3.- No puedes escuchar música. Y yo, sin música, no soy persona. Pero claro, si ya es complicado distinguir una [m] de una [n] en según qué contextos, intenta hacerlo con la banda sonora de Star Wars de fondo. Un fonetista necesita silencio, tranquilidad, calma… justo lo contrario de lo que necesito yo para trabajar.

2.- Sordo. Te quedas sordo, si no es a un nivel, es a otro. Bien puede pasar que empieces a perder capacidad auditiva de tanto machacar las orejitas, que empiezas a escuchar tantos matices y tantos rasgos que los árboles no te dejan ver el bosque. Hay que cuidar mucho los oídos, sí, como cualquier trabajador tiene que cuidar sus herramientas.

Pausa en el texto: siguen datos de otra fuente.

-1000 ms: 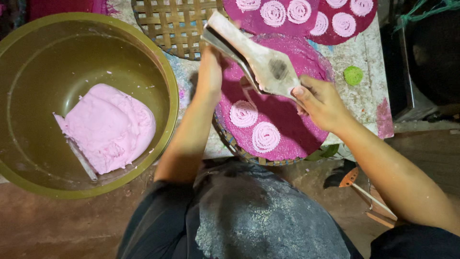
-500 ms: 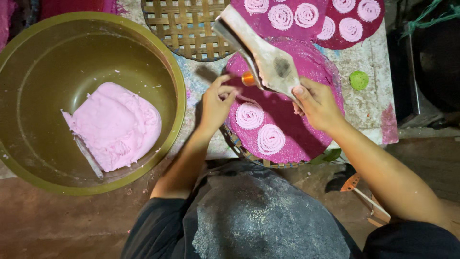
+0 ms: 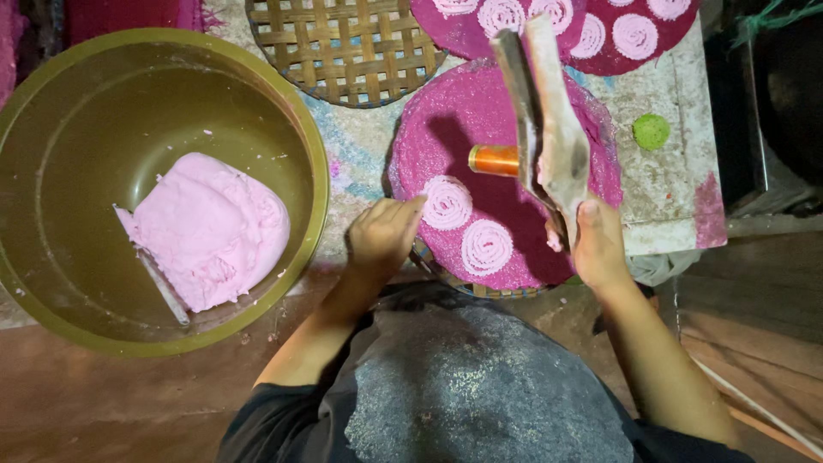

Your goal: The person scoops pink paste from a large bowl into a handheld extruder tool, then squeezes the tool to pipe spiral rosettes of paste onto round pink boards on the worktable, filling the boards one rosette at a time and setting filled boards aside.

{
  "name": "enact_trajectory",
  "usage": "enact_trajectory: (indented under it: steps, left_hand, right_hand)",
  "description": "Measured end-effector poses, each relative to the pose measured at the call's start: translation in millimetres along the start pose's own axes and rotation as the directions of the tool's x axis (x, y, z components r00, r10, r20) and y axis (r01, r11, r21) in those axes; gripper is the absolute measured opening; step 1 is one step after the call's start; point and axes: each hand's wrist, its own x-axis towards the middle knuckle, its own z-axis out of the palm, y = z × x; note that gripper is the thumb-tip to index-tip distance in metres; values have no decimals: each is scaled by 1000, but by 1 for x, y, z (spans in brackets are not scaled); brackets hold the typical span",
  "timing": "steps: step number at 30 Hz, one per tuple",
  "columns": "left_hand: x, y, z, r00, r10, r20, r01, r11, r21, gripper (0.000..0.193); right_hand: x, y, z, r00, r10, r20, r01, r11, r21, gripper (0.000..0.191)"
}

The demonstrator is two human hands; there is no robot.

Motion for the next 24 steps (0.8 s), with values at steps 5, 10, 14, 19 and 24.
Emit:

1.- Y el primer puesto de inclemencias del fonetista se lo lleva la consabida preguntilla: “¿y eso para qué sirve?”. Urrr, qué rabia… Acabas resignándote y contestando cualquier burrada, del tipo “¿y para qué sirve el derecho?”. Acto seguido, y eso es lo peor, la persona en concreto saca su smartphone y utiliza la marcación por voz. O enchufa el GPS para que le vaya diciendo cómo llegar a su destino. O resulta que tiene prisa por llevar al niño al logopeda, o se ríe porque tal canción es un plagio de tal otra. Urrr, qué rabia…

Esto es lo malo. A partir de aquí, todo lo que venga será bueno, o me veré obligado a modificar esta lista. ¡Solo queda disfrutar!